DATASET EXCERPT ::
☆ ☆ ☆ ☆ ☆
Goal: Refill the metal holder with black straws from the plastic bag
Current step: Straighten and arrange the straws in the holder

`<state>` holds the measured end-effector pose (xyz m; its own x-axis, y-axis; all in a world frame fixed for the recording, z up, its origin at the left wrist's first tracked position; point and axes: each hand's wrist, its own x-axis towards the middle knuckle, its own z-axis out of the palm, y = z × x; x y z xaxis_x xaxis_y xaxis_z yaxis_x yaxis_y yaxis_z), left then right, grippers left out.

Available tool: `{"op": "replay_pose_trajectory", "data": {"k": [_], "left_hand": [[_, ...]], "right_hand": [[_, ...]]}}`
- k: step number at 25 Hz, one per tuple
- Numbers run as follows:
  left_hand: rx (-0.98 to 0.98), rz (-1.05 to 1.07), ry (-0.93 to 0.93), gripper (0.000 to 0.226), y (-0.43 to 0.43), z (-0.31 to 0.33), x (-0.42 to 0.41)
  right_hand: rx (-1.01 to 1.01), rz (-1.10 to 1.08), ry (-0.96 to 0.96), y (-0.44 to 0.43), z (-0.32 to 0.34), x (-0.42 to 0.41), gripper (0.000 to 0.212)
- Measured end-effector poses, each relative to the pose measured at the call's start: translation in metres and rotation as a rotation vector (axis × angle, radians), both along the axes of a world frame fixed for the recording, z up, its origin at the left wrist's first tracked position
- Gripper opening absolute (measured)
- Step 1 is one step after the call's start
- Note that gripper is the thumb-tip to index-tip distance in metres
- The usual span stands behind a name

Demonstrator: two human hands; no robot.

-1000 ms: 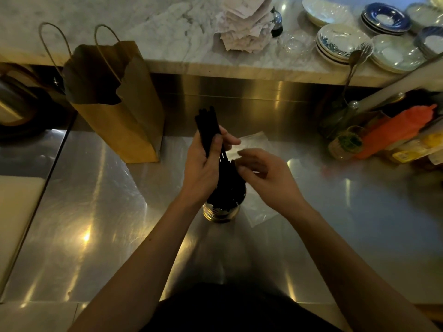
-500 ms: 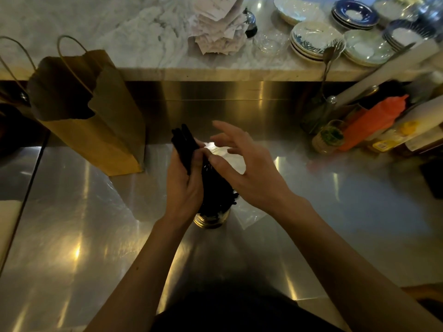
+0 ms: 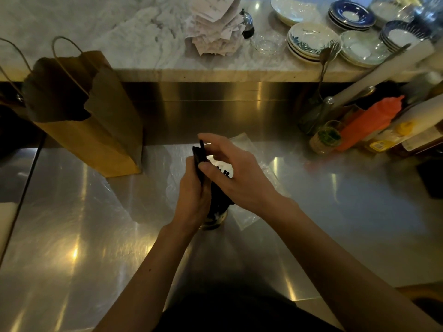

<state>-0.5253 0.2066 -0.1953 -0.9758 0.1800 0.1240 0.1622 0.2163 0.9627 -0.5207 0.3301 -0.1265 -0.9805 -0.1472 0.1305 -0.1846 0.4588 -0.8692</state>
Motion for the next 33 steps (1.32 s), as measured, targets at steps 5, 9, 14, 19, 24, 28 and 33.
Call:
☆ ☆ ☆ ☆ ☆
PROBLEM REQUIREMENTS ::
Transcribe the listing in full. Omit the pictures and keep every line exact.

YOUR RESPONSE ::
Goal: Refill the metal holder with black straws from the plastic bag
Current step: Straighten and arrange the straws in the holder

`<state>` holds the measured end-effector pose (xyz m; its own x-axis, y-axis; all in a world frame fixed for the recording, z up, its origin at the left wrist's first tracked position; point and axes: each hand's wrist, its own x-axis towards the middle knuckle, its own z-axis out of the palm, y = z × x; x y z xaxis_x xaxis_y xaxis_z yaxis_x yaxis_y yaxis_z), left then right, grippers left out.

Available tool: `{"op": "replay_pose_trajectory", "data": {"k": [_], "left_hand": [[_, ...]], "right_hand": [[_, ...]]}}`
- k: step number at 25 Hz, one per tuple
- Numbers run as follows:
  left_hand: rx (-0.98 to 0.98), rz (-1.05 to 1.07), ry (-0.93 to 0.93), gripper (0.000 to 0.226), y (-0.43 to 0.43), z (-0.31 to 0.33), x (-0.42 to 0.41)
  right_hand: rx (-1.01 to 1.01), rz (-1.10 to 1.08), ry (-0.96 to 0.96), y (-0.44 to 0.43), z (-0.32 to 0.34), x (-0.42 to 0.41), gripper (0.000 to 0.212)
- Measured end-effector poses, each relative to the pose measured at the call's start: translation in metres and rotation as a rotation vector (axis × angle, radians), both along the axes of a world frame fixed for the recording, z up, its origin at the left wrist's first tracked position
- Gripper opening absolute (measured)
- Step 1 is one step after the call's start
- Note that gripper is the thumb-tip to index-tip distance in metres
- The usual span stands behind a name

Demonstrator: two human hands; no robot.

-1000 ms: 
-500 ms: 
+0 ms: 

<state>-0.5253 0.2066 -0.1953 -0.9758 0.1800 0.1240 0.1622 0.2163 0.9627 -0.5207 0.3301 -0.1265 -0.9805 -0.1472 0.1305 -0.1846 0.4588 -0.8692</state>
Motion for the next 33 steps (1.32 s), as measured, targets at steps 5, 9, 14, 19, 24, 28 and 33.
Call:

No more work is left in this exercise.